Ever heard of neurodiabesity? How about osteocanceritis, respicardiotis, arthrostrokoma or fibrodepressile?
While these names are made up, they represent the idea that many older adults are living with multiple chronic health conditions, according to Marian Walsh, president and CEO of Toronto's Bridgepoint Health.
That's because modern medicine is so successful that people are surviving conditions that they would have died from in the past, and are going on to develop new conditions.
Walsh was the guest speaker at a Oct. 12 forum on chronic disease and prevention put on by the North East Local Health Integration Network.
Bridgepoint Health, as well as providing complex and rehabilitation care, does research in the area of how to best treat complex patients with more than one condition, and is also the site of a family health team.
According to information from a 2008 international survey looking at those with at least one chronic condition, 62 per cent of Canadians polled actually had more than one chronic condition.
In the past two years, 47 per cent of those polled had been hospitalized, 29 per cent had undergone major surgery, 32 per cent saw four or more doctors and 42 per cent were taking more than four prescription medications regularly.
But Walsh said the Canadian health-care system isn't set up to meet the needs of those with multiple chronic conditions.
Currently, the system goes something like this: a patient goes to the hospital emergency room, is admitted to the hospital, is eventually discharged into rehabilitative care, and is sent home or to long-term care.
That's until they get sick again, and end up in the emergency department, thus starting the whole loop once again.
With the way our current system is set up, 170,000 Ontarians use $9 billion in health care resources every year. The way things are going, the epidemic of chronic illnesses could end up swamping the province's budget in short order, she said.
“What the research shows is that in fact today, 70 per cent of all of our health care resources are not going to treating the first lifesaving event,” Walsh said.
“Actually, what we're using 70 per cent of health-care resources on are the ongoing management of a lot of these underlying illnesses that we haven't cured, but we're keeping people alive with.”

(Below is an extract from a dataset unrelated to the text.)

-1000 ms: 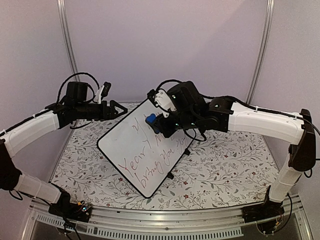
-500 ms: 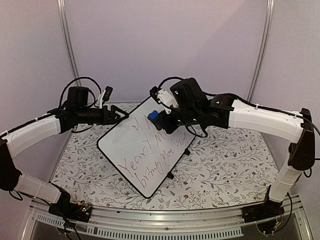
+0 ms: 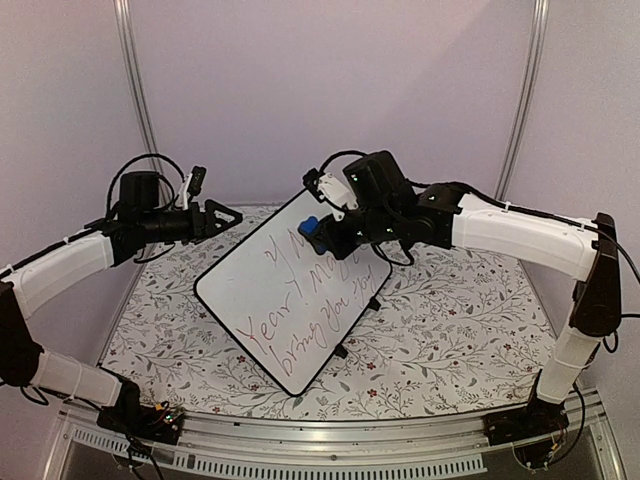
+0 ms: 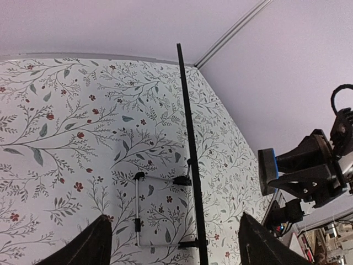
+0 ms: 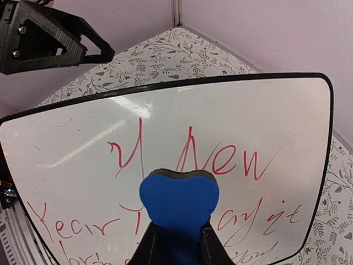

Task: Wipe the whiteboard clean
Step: Erase the whiteboard at the center of the board.

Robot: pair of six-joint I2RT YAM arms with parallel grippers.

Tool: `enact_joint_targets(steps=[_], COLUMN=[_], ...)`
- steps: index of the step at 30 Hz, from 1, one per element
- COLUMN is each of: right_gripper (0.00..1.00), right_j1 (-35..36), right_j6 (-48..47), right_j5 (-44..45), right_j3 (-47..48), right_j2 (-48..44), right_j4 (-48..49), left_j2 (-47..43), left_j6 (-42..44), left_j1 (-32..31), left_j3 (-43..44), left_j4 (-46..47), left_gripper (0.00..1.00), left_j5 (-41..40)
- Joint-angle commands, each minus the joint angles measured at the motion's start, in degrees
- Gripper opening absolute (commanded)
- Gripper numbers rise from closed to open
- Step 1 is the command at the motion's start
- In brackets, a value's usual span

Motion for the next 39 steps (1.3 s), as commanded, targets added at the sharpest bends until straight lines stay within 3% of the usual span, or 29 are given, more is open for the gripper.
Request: enact_joint_targets(steps=[1,39], right_gripper=[0.03,0.04], right_j1=[-0.48,-0.66], right_j6=[-0.62,3.63], right_j5=[-1.16,-0.98], right_j3=[2.93,-1.08], right_j2=[1.02,-0.91], right_j4=[-0.83,1.67], left_j2=[-1.75,-3.60], left_j6=[-0.39,0.36], left_j1=[-0.07,-0.81], left_j3=[-1.11,-1.77], left_j4=[1.47,2.50], left_gripper=[0.77,0.77], left_j5=[0.68,0.68])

She said she'd instead like to see a number of services wrapped around the patient, such as primary care and ambulatory care, so that they don't get so sick that they end up in the hospital.

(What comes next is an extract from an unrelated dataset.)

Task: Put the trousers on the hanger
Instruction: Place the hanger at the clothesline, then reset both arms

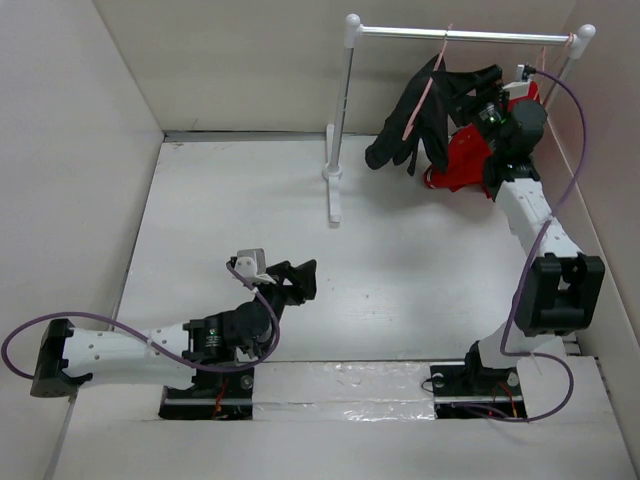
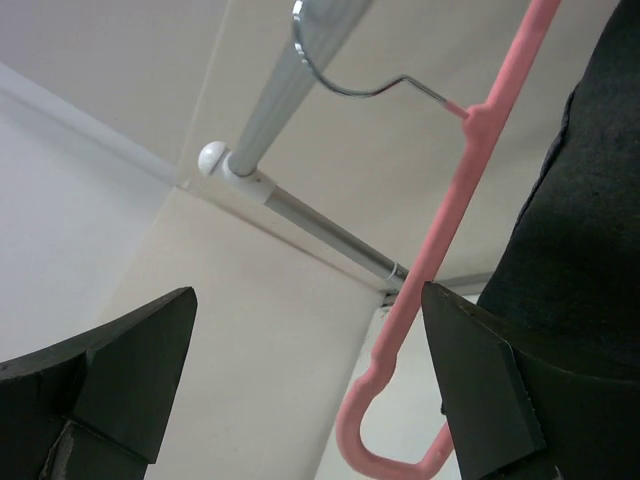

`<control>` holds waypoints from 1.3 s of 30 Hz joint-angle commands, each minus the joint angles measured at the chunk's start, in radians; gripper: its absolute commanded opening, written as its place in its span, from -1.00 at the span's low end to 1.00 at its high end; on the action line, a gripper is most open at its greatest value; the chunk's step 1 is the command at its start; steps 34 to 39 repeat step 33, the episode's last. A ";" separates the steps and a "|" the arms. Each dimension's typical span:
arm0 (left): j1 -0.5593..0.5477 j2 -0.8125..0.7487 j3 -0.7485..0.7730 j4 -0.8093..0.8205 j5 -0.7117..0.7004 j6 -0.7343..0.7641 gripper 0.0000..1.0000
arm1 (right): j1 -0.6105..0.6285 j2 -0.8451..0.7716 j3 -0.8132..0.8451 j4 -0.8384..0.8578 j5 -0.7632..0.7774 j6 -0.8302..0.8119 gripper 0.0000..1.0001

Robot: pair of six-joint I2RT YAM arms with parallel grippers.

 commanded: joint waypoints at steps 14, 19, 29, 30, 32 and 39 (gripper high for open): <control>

“We're saying we've got to change it up,” Walsh said.
“The hospital should be the last place that people go, because the community is very well organized and acting as a hub, and wrapping around the patients who are complicated, and providing a lot of intensive care and support, and working together to do it.”

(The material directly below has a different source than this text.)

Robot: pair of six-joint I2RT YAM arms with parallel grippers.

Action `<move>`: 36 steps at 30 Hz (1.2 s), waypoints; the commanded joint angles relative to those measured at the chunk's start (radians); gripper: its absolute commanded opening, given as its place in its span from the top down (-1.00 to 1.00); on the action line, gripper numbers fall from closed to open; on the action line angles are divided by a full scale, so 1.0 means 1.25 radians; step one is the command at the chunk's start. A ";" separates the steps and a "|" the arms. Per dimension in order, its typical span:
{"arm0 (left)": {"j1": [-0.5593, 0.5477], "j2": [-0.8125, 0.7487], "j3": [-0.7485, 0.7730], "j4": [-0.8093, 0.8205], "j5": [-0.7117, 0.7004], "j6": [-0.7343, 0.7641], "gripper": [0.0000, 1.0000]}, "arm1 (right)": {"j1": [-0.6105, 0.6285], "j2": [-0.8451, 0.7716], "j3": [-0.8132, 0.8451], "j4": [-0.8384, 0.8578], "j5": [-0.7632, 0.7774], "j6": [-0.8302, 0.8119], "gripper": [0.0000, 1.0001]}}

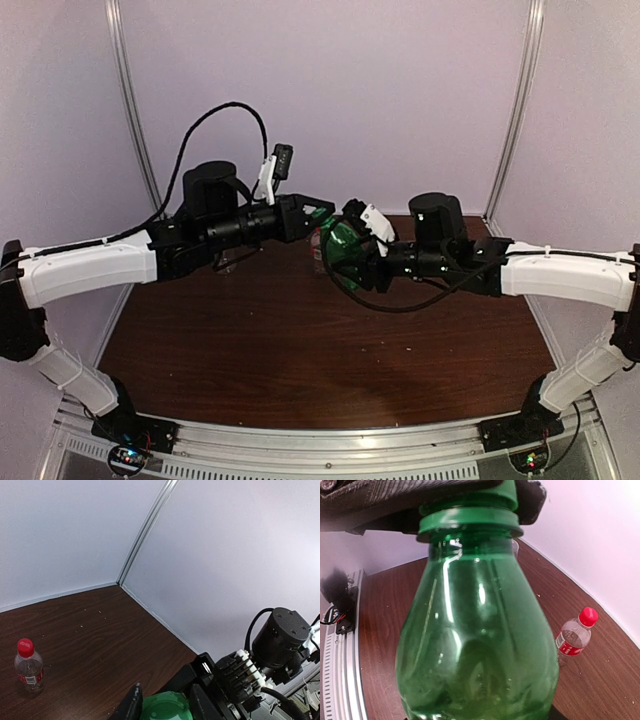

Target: Unscrew the bottle caps

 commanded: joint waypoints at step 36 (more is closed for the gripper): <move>0.117 -0.079 -0.073 0.183 0.639 0.216 -0.56 | -0.036 0.060 0.100 -0.071 -0.650 0.012 0.04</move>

Given that those living in northeastern Ontario have traditionally been sicker than those living in the rest of the province, health-care providers in this region probably have “more compelling reasons” to implement this type of model, she said.
Walsh said she's impressed that the North East LHIN put on the forum in the first place. “You have some challenges in terms of how to get that organized to serve people right across the north, but I believe that just by talking about it, the LHIN is focused on the right issue,” she said.
Institutions such as Bridgepoint Health and the St. Joseph's Complex Continuing Care facility in Sudbury also have a role to play in transforming the system to better serve those with multiple chronic conditions, Walsh said.
“They haven't had a mandate to do it, but I think they should be given a mandate to do it, in partnership with LHINs and with community care providers,” she said. “I'm convinced we can make it happen.”
Dr. Ian Cowan, a North Bay family doctor who serves on the board of the North East LHIN, said he thinks Walsh talk was “one of the most exciting things I've heard in a long time.”
He said the reason the North East LHIN hosted the chronic disease forum is because “we realize that the way we're managing chronic disease is not working as well as it should, and it's economically costing more than it should.”
Cowan said he thinks family health teams, which consist of health-care professionals from multiple disciplines working together to help patients, should be the wave of the future.
“We need to expand that whole model,” he said. “The hospital needs not to be the area where you access all these services. You should be able to tackle these problems without them having to go to the hospital first.”